• [What you need to do] In the listing below, transcribe the line that contains "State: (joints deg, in" and all lines following it, ending with the last line. Add nothing.

• [Data excerpt]
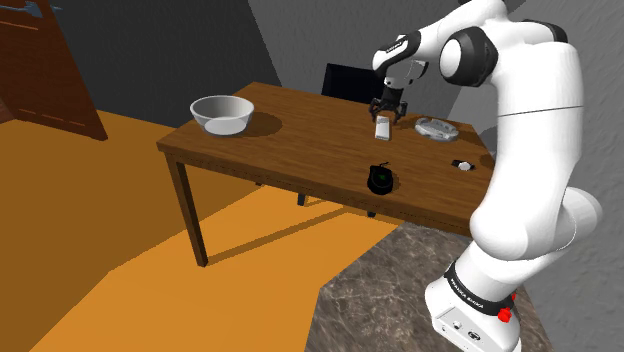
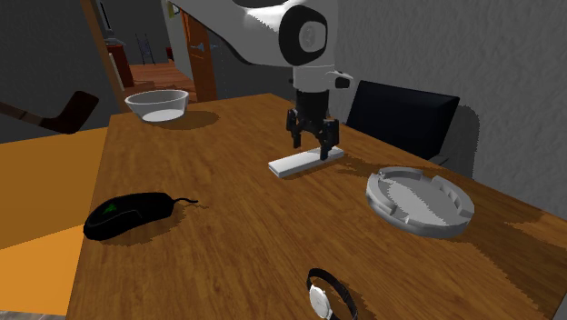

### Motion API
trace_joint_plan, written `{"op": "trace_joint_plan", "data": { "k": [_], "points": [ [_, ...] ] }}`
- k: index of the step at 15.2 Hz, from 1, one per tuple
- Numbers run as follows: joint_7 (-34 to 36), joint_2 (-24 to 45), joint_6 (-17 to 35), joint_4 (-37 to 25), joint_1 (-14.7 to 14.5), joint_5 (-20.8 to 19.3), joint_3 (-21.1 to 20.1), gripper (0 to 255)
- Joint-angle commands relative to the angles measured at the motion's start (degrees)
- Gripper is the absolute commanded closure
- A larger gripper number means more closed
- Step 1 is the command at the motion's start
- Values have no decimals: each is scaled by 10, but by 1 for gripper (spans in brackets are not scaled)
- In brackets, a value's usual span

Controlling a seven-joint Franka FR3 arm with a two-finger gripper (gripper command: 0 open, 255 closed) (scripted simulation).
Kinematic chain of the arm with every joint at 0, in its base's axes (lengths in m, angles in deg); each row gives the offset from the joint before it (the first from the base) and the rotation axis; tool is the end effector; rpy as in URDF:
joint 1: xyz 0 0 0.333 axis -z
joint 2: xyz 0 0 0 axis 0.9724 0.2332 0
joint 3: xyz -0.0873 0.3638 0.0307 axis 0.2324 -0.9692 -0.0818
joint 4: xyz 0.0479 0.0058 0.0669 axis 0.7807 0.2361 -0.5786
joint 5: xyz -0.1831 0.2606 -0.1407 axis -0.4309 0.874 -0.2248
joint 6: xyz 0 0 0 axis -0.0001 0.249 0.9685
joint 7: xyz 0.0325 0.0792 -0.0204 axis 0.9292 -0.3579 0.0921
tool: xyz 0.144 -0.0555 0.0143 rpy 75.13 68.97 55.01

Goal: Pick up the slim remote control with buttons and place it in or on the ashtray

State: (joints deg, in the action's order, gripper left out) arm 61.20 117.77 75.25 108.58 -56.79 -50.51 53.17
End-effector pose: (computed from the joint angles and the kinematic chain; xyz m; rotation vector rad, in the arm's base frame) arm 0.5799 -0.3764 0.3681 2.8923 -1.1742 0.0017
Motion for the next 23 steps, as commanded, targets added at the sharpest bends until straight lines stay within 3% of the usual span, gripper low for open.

• [Solution for this problem]
State: (joints deg, in the action's order, gripper left out) arm 61.20 117.77 75.25 108.58 -56.79 -50.51 53.17
End-effector pose: (computed from the joint angles and the kinematic chain; xyz m; rotation vector rad, in the arm's base frame) arm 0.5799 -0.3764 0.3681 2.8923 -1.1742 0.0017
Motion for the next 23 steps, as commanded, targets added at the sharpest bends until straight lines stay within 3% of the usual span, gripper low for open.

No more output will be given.